The Tigers are entering this season with much higher expectations, hoping to ride reigning CAA Player of the Year Jerelle Benimon to an NCAA berth. Skerry has surrounded his breakout star – a Georgetown transfer – with several complementary pieces.
“Jerome (Hairston) was on the All-Rookie team last year and he’s a lead guard who can score the ball,” Skerry said. “Timajh Parker will step right in for us this year, and our transfer from Vermont, Four McGlynn, is still a sophomore and he’s a very good shooter.”
In addition to the dramatic uptick in talent and team cohesion, Skerry is excited about the possibilities presented by SECU arena, the new $72 million home base for Tiger basketball. His team’s bright future was built brick-by-brick, quite literally.
To add a cherry on the sundae, the CAA tournament, long anchored in the Richmond Coliseum, has migrated to Baltimore this season. With Virginia-based founding members George Mason, Old Dominion and VCU realigned out of the conference, the shift makes some geographical sense.
Skerry acknowledges that the northern contingent: Towson, Delaware, Drexel and Northeastern in particular, stand to benefit from the changes. But he scoffs at the notion that the power will easily shift his direction.
“We added Charleston as well, and they beat our brains in last year,” Skerry said. “Elon’s going to be very good (in 2014), and James Madison are the reigning champs. We’ve got our hands full.”

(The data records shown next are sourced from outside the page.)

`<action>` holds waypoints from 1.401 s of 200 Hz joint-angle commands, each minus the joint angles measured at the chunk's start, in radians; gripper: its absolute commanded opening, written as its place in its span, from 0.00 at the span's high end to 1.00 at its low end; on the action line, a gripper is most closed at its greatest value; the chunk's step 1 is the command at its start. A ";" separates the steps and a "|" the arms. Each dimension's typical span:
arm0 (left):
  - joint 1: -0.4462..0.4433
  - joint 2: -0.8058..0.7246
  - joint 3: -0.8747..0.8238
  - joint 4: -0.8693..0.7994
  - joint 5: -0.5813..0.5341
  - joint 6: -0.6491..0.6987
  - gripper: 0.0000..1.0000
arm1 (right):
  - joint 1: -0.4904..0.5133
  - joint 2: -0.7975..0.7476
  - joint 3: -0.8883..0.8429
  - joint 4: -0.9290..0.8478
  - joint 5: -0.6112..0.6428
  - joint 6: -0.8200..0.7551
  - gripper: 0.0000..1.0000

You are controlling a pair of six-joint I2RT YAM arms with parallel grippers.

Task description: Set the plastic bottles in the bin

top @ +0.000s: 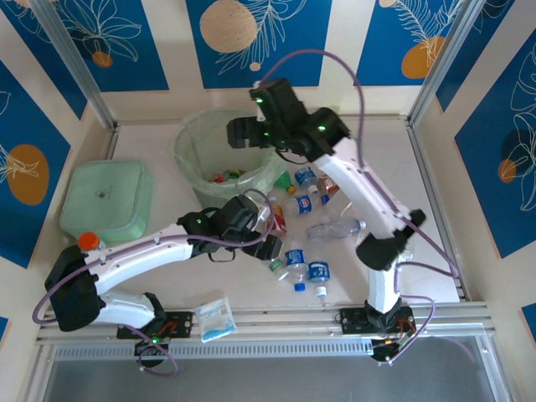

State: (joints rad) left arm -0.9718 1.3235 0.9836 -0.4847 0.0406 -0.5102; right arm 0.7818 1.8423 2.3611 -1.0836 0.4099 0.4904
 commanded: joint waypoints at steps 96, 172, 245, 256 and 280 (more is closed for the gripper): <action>-0.104 0.238 0.412 -0.160 -0.144 0.217 0.00 | -0.556 -0.691 -0.926 0.053 -0.099 0.164 0.09; -0.134 0.195 0.319 -0.098 -0.180 0.190 0.01 | -0.686 -0.758 -1.344 0.164 -0.211 0.223 0.10; -0.133 0.075 0.040 -0.059 -0.150 -0.150 0.02 | -0.688 -0.777 -1.438 0.216 -0.221 0.228 0.13; -0.137 0.075 0.013 -0.057 -0.195 -0.220 0.02 | -0.687 -0.784 -1.443 0.217 -0.220 0.226 0.13; -0.139 0.111 -0.009 -0.013 -0.226 -0.330 0.02 | -0.687 -0.798 -1.448 0.215 -0.214 0.217 0.13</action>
State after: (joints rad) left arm -1.1019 1.4113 0.9863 -0.5491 -0.1371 -0.6682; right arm 0.0978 1.0756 0.9199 -0.8761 0.2153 0.7074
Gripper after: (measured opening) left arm 0.979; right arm 0.871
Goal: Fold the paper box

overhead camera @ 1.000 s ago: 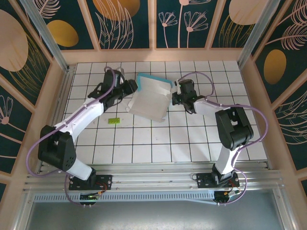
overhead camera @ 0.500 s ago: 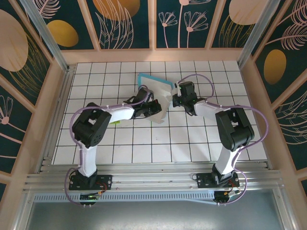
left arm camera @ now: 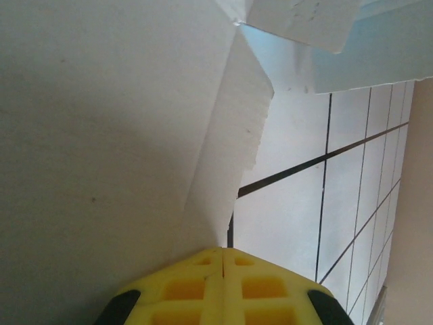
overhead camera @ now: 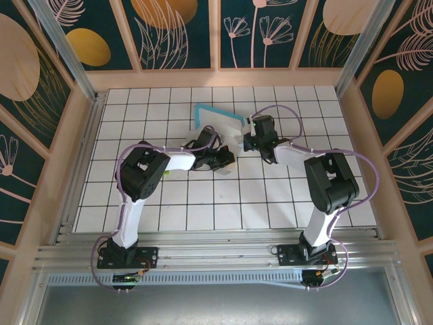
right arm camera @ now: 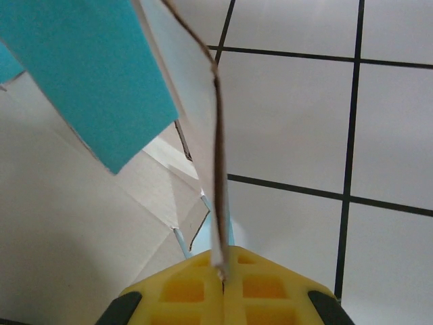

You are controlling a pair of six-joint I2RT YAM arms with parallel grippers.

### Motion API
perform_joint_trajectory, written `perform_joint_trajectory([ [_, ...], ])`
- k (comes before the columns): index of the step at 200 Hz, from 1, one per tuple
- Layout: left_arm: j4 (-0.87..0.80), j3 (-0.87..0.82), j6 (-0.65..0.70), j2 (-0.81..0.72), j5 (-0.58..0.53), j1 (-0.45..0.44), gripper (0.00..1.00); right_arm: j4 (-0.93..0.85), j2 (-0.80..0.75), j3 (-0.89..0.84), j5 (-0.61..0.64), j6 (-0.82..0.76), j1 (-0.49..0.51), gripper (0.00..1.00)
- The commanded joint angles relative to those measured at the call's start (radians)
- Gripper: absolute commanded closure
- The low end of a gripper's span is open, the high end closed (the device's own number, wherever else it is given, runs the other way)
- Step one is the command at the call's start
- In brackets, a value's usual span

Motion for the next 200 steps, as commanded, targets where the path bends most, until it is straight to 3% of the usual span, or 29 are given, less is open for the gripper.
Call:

Winning the league is, honestly, considered little more than a first step in the CAA, thanks to a rich history of giant-killing in the NCAA tournament.
“We had our coaches meeting a few months back and one of the other coaches said ‘Hey, we’ve seen teams come out of this conference and be incredibly successful, get to the Final Four,'” said Hofstra’s Mihalich. “‘Who’s going to be the next VCU or George Mason?’ I do believe that somebody can do that.”
It may not be Mihalich this year, though he made strong moves to stabilize the Pride’s roster in both the short and long term. Hofstra added graduate students Dion Nesmith (formerly at Monmouth) and Zeke Upshaw (Illinois State) to serve as one-year elder statesmen, signed three skilled freshmen and let his four holdovers show them the ropes. Another layer of known quantities will debut next season, when Juan’ya Green and Ameen Tanksley – who followed Mihalich from his last posting at Niagara – and former SMU guard Brian Bernardi are eligible to suit up.
Neither coach thinks it will be easy to seize a title in a league that hasn’t seen an auto-bid issued from north of the Mason-Dixon line since before the turn of the millennium.
“As John Chaney used to say, for us to win this year, we need the two women in our lives to be there for us,” Mihalich joked. “Mother Nature and Lady Luck. We’ve got to hope a lot of things break our way.”
Skerry, in a decidedly better place than last year, concurred.
“Make no mistake about it, winning is really hard,” the Massachusetts native said with a chuckle. “I think Doc Rivers said that.”
That being said…
“We’ve got a chance to be good. We’re not hiding from that.”